Needs lets Rev and Vega do a lot of the talking; at times he errs on the side of letting them ramble and repeat rather than cutting them short. But both artists are engrossing, and Needs coaxes some amazing tales from them. My favorite is Vega’s early memory of being summoned to Allen Ginsberg’s apartment. Vega took it as a sign that Suicide "was going up in the world," but was quickly surprised to find Ginsberg physically attacking him and yelling "How could you use that word suicide?"
Vega and Rev are most engaging when discussing their respective backstories before the birth of the band. Rev’s is especially interesting: he spent years becoming a well-versed jazz pianist and aficionado, worshipping Thelonious Monk and Miles Davis at Manhattan night clubs and taking lessons from legends Lennie Tristano and Tony Williams. Rev could’ve easily pursued a stellar career in jazz, but his childhood love of classic pop—especially doo-wop—compelled him to join forces with the similarly-obsessed Vega, and you can hear their passion for the music they grew up on in Suicide’s simple, hummable songs.

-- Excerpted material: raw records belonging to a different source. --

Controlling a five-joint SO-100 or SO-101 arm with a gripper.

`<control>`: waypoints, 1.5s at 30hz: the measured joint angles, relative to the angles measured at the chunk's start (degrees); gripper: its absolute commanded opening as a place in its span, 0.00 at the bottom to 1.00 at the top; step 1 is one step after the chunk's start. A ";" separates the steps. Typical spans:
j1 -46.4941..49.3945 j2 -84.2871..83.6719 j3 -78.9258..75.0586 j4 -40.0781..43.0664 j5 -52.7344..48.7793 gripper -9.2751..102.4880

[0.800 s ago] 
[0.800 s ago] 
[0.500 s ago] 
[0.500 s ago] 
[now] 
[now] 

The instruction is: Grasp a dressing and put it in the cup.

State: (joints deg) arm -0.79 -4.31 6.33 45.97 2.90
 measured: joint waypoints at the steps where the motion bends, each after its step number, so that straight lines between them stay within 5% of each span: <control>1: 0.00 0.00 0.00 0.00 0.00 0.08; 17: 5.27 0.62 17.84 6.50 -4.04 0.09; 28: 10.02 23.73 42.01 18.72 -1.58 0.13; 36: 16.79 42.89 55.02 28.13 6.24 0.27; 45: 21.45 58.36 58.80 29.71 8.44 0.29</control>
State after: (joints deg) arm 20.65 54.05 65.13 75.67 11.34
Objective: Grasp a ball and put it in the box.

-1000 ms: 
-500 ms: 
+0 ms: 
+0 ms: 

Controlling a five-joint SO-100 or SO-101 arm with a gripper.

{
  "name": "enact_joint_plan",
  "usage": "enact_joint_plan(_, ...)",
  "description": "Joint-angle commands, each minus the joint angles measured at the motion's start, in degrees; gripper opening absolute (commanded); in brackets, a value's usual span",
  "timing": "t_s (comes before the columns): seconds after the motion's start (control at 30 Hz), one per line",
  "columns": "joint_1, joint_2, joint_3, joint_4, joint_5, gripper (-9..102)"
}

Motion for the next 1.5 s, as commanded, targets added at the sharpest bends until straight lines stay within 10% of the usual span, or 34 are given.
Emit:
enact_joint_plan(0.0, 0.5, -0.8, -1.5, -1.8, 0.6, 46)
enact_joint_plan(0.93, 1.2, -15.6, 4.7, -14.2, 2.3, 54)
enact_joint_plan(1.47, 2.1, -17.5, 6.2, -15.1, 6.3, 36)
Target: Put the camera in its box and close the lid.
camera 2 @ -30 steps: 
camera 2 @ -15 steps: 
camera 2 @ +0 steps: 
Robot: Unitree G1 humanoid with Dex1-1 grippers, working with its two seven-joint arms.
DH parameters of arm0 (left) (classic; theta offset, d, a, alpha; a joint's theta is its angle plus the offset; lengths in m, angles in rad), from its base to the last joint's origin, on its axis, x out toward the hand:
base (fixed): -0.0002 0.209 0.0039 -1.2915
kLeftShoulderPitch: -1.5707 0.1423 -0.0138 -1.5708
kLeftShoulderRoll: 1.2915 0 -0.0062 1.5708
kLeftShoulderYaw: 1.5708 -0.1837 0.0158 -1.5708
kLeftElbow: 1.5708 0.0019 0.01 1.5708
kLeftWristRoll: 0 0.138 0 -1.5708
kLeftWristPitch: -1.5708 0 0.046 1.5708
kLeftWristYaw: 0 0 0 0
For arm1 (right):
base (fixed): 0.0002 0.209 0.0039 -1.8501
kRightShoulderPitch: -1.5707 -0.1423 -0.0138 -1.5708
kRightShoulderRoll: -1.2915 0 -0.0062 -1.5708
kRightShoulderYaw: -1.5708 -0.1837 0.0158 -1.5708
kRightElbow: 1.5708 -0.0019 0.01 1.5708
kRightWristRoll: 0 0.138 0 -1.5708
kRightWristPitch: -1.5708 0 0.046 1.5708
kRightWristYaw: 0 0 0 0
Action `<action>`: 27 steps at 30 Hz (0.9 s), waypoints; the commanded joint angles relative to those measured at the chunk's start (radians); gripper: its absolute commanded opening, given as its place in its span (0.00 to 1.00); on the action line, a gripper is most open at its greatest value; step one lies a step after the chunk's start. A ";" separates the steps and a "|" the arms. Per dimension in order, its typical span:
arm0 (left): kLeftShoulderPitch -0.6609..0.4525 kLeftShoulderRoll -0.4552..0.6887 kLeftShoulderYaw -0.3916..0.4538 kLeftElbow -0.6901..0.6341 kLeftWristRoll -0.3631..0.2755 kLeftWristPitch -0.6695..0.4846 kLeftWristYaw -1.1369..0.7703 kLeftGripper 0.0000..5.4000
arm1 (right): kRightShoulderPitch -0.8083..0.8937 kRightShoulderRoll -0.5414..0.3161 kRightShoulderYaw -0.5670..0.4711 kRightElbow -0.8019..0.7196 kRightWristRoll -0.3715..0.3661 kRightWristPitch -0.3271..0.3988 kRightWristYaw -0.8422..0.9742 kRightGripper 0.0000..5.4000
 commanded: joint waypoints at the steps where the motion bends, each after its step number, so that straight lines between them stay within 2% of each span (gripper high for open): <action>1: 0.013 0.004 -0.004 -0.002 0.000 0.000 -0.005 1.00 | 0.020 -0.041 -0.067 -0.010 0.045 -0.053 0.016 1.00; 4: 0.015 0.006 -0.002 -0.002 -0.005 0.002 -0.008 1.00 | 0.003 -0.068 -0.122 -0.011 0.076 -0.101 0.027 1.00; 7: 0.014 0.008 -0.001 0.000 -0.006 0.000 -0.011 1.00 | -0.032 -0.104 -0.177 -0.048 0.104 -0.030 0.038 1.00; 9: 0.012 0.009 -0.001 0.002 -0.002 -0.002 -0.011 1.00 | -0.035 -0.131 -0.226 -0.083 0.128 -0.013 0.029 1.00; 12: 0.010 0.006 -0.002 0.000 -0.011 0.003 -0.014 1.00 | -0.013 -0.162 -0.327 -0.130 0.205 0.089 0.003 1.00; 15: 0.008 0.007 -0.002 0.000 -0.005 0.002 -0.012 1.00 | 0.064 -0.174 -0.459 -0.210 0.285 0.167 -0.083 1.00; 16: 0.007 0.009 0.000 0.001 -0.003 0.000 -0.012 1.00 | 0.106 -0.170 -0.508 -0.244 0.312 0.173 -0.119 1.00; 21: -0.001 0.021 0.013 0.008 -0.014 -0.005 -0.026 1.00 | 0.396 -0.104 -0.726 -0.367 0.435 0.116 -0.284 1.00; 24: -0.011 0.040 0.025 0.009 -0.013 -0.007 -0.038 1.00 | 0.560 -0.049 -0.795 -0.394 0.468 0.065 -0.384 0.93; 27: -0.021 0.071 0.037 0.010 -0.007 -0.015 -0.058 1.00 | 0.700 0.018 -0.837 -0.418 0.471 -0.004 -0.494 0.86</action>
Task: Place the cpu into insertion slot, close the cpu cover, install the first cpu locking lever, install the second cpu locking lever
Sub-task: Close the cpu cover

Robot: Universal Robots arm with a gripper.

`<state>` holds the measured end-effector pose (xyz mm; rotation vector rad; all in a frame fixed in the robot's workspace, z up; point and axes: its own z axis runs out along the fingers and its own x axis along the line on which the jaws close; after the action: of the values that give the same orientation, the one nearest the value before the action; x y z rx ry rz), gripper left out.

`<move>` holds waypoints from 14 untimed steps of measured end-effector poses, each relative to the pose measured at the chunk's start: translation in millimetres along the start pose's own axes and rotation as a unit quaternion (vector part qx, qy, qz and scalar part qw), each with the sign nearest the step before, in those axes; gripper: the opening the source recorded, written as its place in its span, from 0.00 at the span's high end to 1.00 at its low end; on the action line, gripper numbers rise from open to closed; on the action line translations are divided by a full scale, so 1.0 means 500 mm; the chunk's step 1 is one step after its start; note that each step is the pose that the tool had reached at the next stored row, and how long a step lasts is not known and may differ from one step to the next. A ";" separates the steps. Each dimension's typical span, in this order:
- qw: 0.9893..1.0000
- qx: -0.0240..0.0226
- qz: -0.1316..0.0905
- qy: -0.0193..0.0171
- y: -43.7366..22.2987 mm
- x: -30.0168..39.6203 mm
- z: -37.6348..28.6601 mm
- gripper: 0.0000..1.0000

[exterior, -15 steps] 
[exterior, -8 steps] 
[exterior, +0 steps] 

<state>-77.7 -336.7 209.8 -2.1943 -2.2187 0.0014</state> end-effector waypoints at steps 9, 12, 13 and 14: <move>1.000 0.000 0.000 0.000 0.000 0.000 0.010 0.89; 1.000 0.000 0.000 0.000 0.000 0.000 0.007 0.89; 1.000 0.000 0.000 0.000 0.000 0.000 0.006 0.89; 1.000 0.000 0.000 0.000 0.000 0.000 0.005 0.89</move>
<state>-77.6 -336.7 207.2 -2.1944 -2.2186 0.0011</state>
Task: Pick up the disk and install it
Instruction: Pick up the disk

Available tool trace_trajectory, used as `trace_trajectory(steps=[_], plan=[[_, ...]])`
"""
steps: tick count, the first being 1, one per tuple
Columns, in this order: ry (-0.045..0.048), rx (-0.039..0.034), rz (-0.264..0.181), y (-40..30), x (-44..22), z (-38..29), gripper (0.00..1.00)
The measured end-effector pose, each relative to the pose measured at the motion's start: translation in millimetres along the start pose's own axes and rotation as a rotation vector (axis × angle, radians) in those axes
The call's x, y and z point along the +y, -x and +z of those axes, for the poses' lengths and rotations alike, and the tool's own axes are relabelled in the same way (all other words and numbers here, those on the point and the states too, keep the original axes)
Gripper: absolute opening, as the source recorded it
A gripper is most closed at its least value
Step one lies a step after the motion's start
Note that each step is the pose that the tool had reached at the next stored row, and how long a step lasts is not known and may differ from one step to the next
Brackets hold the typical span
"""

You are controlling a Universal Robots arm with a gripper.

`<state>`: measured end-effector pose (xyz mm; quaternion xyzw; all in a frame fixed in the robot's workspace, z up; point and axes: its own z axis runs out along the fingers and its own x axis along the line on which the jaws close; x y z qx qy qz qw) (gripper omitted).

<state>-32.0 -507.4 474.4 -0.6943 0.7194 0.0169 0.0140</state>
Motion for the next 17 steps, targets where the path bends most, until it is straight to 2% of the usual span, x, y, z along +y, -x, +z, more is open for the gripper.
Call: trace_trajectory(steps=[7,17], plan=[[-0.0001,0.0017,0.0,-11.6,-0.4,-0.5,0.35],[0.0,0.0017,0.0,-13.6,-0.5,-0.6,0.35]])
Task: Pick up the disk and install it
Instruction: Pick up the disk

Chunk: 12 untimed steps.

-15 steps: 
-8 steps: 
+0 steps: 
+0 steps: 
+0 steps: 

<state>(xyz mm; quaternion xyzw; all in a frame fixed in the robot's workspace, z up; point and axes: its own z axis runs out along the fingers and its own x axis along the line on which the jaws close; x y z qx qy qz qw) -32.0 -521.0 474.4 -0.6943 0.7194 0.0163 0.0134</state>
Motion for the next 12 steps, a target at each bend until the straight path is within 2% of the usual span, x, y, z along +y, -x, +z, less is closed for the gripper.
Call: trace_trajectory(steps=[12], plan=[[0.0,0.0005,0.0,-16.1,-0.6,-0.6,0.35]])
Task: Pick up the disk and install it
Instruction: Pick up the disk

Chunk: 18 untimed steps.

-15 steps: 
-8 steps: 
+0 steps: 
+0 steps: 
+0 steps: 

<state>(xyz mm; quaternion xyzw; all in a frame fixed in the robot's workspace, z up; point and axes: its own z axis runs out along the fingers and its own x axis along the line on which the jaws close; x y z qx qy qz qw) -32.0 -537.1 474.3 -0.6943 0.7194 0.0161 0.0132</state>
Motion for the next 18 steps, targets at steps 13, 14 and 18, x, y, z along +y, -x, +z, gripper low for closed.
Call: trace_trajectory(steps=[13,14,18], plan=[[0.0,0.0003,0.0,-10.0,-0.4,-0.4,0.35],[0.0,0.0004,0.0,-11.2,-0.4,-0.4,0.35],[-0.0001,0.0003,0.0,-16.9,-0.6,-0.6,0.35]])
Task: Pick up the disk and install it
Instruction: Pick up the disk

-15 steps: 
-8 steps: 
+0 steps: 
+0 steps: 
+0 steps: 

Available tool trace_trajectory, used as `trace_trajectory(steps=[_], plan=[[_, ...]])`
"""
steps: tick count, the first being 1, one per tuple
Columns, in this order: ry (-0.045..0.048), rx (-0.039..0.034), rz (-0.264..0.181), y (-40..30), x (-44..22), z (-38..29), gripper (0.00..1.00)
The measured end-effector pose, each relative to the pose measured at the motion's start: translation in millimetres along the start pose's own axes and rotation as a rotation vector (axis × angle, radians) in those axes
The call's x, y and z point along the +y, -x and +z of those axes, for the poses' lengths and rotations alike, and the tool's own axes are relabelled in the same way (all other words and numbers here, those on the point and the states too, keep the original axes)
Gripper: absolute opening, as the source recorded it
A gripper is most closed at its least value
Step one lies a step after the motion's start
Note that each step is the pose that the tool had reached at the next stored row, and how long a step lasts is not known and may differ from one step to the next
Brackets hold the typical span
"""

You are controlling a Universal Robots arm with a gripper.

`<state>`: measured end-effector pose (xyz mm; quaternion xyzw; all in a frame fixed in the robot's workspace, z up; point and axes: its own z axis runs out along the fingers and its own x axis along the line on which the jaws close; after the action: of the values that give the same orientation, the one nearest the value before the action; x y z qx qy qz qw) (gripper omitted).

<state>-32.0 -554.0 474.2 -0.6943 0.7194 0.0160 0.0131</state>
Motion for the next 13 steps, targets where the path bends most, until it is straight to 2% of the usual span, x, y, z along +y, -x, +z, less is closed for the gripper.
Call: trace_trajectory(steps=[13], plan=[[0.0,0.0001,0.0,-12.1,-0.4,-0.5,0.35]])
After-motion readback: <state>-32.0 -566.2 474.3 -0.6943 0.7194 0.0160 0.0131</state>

Still, Rev and Vega came at pop from a distinctly odd angle. Early on the instrument Rev used in Suicide (which he literally called "The Instrument") was a morphing hybrid of keyboards, drums, electronics, primitive beat machines, and busted amplifiers. When placed behind Vega’s Elvis-on-quaaludes singing, it generated a wall of noise that often cleared rooms. Even the band name turned people off, viewed as a confrontational act in and of itself. The duo did little to discourage that perception. When performing live, Vega often ventured into the crowd menacingly, inspired to push Iggy Pop’s self-destructive style a step further.
That chaos isn’t readily apparent on Suicide’s studio albums. Those records were ahead of their time in many ways, but they aren’t especially noisy (though a live box set does offer some denser cacophony). To get the full scope of their unprecedented squall, you had to be there, which is why Needs is such a fitting biographer. He witnessed some of their early shows, and crossed their paths frequently over the next four decades. Yet he smartly resists the temptation to make Dream Baby Dream about himself, inserting his experiences only when they help reveal what made Suicide so singular musically and historically. Suicide’s concerts were legendarily disruptive and even violent, and Needs’ firsthand accounts make the tension palpable, helping you imagine being part of the crowd rather than merely boasting that he was.
Ultimately, Dream Baby Dream is a book about history, and a vital one given its subject. Suicide paved the way for so much, from punk to no wave to industrial, but are cited more often as an influence than an important band in their own right. How they survived through all the upheaval of New York over the past half-century, and how their music stayed so bracingly unique, had to be documented permanently. Needs has thus done a service, and in the process told a tale that anyone interested in unbreakable artistic dedication will find fascinating.